Edwards founded Kaisokah Moko Jumbies USA, Inc. an educational and performative stilt dancing company that boasts over 50 members, many with relatives in Trinidad and Tobago, Jamaica, or St. Croix.
Edwards, now 35, didn’t learn Moko Jumbie until he was 19. He moved to Brooklyn with his mother as a teenager. American culture has a way of repressing traditions. Ancestors and ceremonies don’t find you. It takes affirmative effort to preserve.
“It took me a long time to do it,” said Edwards of the dance. It led him to preserving West Indian traditions and ways of life.

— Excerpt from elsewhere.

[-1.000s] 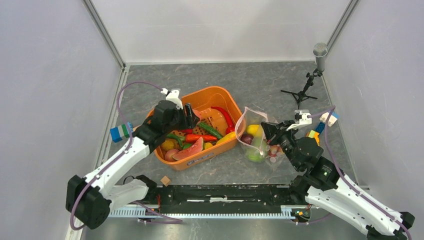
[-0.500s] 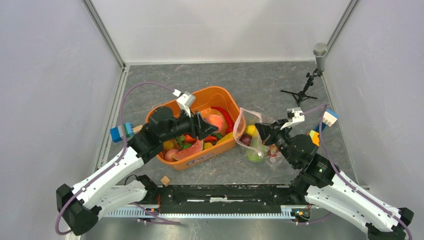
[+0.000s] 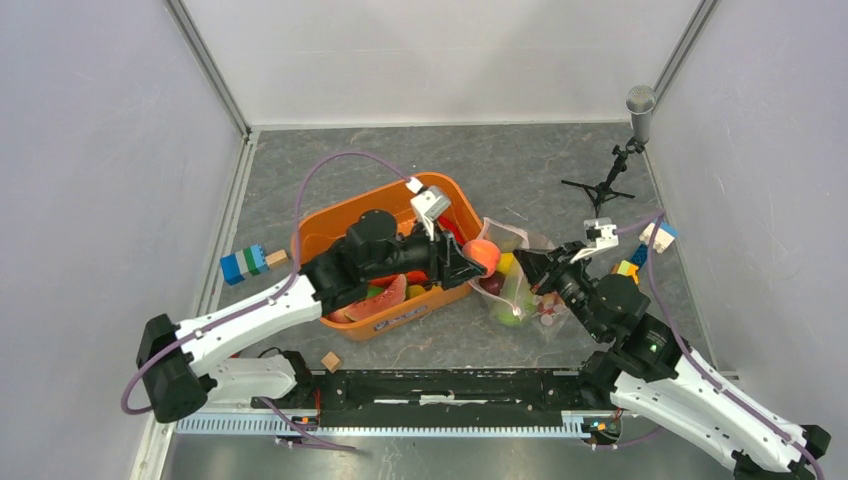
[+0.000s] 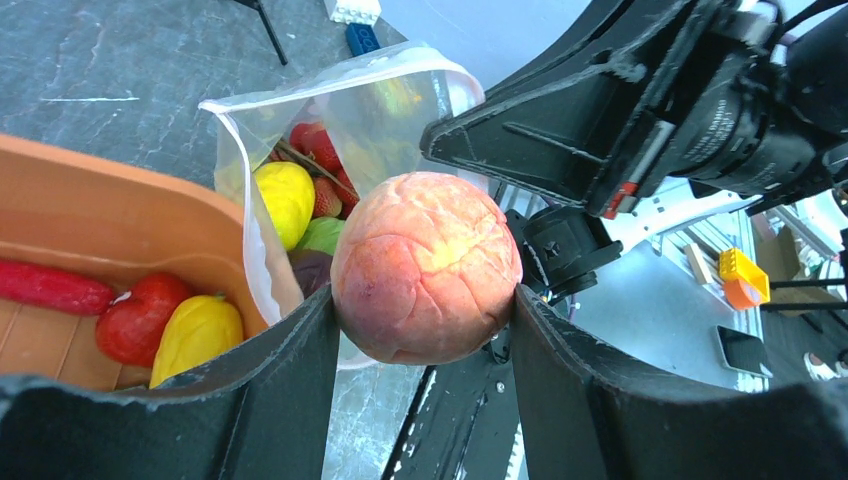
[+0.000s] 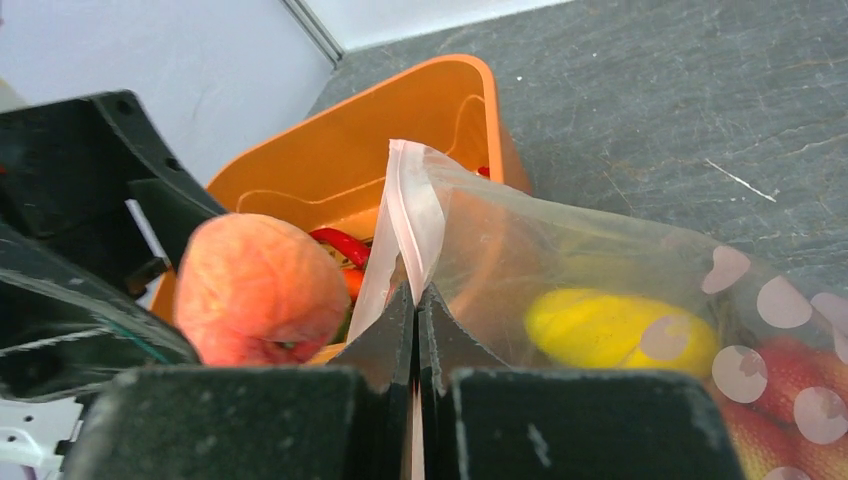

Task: Place the food in the zip-top bag and seal the zipper
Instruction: Place the fake fruit in the zipper food storage bag.

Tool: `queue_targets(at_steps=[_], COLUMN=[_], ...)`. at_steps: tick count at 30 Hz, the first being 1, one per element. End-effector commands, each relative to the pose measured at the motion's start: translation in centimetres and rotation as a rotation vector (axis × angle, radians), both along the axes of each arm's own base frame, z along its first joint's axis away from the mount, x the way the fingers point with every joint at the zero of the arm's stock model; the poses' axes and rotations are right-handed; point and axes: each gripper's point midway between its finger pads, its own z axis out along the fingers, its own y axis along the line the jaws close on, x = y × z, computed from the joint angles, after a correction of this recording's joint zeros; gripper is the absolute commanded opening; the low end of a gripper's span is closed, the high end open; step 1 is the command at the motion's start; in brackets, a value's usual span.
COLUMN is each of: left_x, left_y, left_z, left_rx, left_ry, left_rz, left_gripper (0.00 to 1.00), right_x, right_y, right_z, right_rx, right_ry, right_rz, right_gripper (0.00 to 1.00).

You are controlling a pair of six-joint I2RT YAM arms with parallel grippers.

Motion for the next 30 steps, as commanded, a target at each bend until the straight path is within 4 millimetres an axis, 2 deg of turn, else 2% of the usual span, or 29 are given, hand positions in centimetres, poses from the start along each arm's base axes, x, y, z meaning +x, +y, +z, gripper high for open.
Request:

“People should look into their history. Hopefully they find something they can connect to,” said Edwards. “Without our past and traditions, we have no future. Without people doing what they did in the past, we wouldn’t have the world we have today.”
Visual art
The Bridge Arts Festival showcases art in all its forms. Gina D’Soto is bringing Cuban-inspired music, Jason Kaisokahusa Edwards brings his traditional dance, and Maria Lupianez is bringing visual art.
A contemporary realist, multimedia painter, art teacher, and mother of ten, Lupianez got her start in New Jersey where she graduated from New Jersey City University and worked under well-known artists to hone her craft in oil painting. She has relatives from Ecuador and is part of a growing community of artists in the New Jersey/New York region.
Lupianez’s art is extraordinary and beautiful. It celebrates life’s simplicities and love of family and community. Her subjects range from children and elders to a slice of a pie, and a pigeon whose head is buried in its feathers mid-groom.
“It’s funny because my actual life is very chaotic and spontaneous, but I don’t paint that,” said Lupianez. “I strive to paint positivity and serenity. I think I do that because in my chaos it’s hard for me to stop and smell the roses and I want to remind myself to do that.”
Lupianez’s paintings will be on sale at the festival, along with many other artists. She hopes that her art connects with the people and she loves to hear about it.
“I have this belief that if art is relatable and you can personally connect with it then that’s what makes it good,” said Lupianez. “Art should evoke an emotion and you should feel some type of connection with it. I share my own personal experiences through each piece thinking that someone else might relate to me. When we relate to each other we feel a small connection and that builds a community.”
Through organizing the festival and hosting artists year-round at the Bridge Art Gallery, building community has been the ultimate goal for Cheryl and Christopher Mack.
“This year’s festival focuses on the strength of our community,” said Cheryl Mack. “The last year has been full of challenges for us all, especially for the creative arts. As we gather safely together at First Street Park, we will celebrate all the wonderful aspects of the arts that reminds us that we are stronger together.”
Festival Goers should expect to bask in the simple and joyous beauty of art, in all its forms, and all its places. Welcome back, everyone.